Work to be completed
Look through the material for lines with the word "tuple", and copy each one.

Source data
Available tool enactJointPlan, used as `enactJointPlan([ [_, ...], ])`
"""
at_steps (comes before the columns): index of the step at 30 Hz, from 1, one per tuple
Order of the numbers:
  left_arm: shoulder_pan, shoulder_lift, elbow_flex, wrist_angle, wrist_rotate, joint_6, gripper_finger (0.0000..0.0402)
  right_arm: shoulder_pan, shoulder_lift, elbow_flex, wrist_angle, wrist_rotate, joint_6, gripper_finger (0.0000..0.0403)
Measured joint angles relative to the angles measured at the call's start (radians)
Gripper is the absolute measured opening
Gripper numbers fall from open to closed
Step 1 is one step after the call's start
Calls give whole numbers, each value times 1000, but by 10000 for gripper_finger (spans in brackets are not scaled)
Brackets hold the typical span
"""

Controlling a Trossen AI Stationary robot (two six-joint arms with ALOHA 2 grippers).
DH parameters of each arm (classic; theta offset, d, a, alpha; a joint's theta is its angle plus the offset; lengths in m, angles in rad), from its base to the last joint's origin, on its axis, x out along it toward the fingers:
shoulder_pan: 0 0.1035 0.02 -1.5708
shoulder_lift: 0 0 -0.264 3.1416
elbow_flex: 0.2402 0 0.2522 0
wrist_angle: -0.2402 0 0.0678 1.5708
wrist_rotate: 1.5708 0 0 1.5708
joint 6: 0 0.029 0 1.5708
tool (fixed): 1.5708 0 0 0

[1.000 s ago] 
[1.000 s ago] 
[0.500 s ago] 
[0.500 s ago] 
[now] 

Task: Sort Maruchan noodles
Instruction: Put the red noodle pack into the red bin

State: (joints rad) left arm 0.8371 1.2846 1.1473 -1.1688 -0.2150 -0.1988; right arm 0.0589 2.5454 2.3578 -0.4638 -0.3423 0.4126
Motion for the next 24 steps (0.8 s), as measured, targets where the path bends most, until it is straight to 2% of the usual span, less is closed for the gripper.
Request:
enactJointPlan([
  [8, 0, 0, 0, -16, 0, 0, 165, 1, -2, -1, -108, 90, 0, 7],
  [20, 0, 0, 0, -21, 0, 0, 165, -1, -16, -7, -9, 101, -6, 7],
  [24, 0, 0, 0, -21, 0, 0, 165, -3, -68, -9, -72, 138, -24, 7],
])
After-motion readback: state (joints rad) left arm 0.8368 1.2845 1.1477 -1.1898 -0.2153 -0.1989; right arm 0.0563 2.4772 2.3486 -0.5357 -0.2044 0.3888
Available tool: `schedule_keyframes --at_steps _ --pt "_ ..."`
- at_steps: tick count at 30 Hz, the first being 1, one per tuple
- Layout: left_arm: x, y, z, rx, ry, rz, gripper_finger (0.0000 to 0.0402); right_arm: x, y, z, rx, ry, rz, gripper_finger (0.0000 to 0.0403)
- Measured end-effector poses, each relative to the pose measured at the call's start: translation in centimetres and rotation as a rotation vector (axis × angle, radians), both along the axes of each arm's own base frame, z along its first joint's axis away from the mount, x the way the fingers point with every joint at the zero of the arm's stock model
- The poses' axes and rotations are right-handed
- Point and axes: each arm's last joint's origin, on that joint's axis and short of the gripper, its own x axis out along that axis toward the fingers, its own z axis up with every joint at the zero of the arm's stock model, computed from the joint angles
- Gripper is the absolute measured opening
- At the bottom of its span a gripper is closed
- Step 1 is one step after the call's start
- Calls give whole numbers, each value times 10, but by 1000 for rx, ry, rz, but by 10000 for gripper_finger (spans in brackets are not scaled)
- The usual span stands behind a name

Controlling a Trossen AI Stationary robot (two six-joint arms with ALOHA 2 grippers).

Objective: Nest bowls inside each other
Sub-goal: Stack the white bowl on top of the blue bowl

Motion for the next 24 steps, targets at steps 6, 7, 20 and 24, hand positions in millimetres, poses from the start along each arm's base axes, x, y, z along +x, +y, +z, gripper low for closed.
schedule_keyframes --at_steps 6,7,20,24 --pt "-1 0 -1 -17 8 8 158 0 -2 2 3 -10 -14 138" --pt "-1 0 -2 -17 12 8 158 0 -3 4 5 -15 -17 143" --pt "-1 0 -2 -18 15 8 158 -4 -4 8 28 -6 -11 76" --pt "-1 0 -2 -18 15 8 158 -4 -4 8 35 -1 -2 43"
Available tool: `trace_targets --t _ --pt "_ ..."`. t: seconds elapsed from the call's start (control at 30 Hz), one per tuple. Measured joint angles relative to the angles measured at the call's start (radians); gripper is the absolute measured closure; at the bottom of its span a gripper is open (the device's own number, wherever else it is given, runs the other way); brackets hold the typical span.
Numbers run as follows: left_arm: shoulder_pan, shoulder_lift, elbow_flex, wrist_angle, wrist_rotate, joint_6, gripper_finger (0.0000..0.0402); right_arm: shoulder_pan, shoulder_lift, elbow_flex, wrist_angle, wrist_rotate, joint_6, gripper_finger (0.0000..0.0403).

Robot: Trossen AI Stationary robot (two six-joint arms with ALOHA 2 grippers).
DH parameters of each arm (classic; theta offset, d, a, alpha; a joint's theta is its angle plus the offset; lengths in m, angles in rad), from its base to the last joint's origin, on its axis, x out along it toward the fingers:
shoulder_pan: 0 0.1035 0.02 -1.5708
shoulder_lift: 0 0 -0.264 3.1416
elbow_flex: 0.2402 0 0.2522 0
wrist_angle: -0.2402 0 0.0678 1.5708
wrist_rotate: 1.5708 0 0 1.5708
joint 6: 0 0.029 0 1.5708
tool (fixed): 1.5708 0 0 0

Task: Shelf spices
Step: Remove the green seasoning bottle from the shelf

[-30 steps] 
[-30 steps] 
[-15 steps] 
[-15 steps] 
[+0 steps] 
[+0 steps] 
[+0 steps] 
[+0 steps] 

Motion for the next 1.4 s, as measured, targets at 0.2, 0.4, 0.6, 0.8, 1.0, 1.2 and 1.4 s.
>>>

Worked solution
at_steps (comes before the columns): index of the step at 30 Hz, from 1, one per tuple
- at_steps: tick count at 30 Hz, the first being 1, one per tuple
Available tool: `trace_targets --t _ --pt "_ ..."`. t: seconds elapsed from the call's start (control at 30 Hz), one per tuple. Measured joint angles relative to the angles measured at the call's start (radians); gripper is the absolute measured closure; at the bottom of its span a gripper is open (the device's own number, wherever else it is given, runs the other way); brackets hold the typical span.

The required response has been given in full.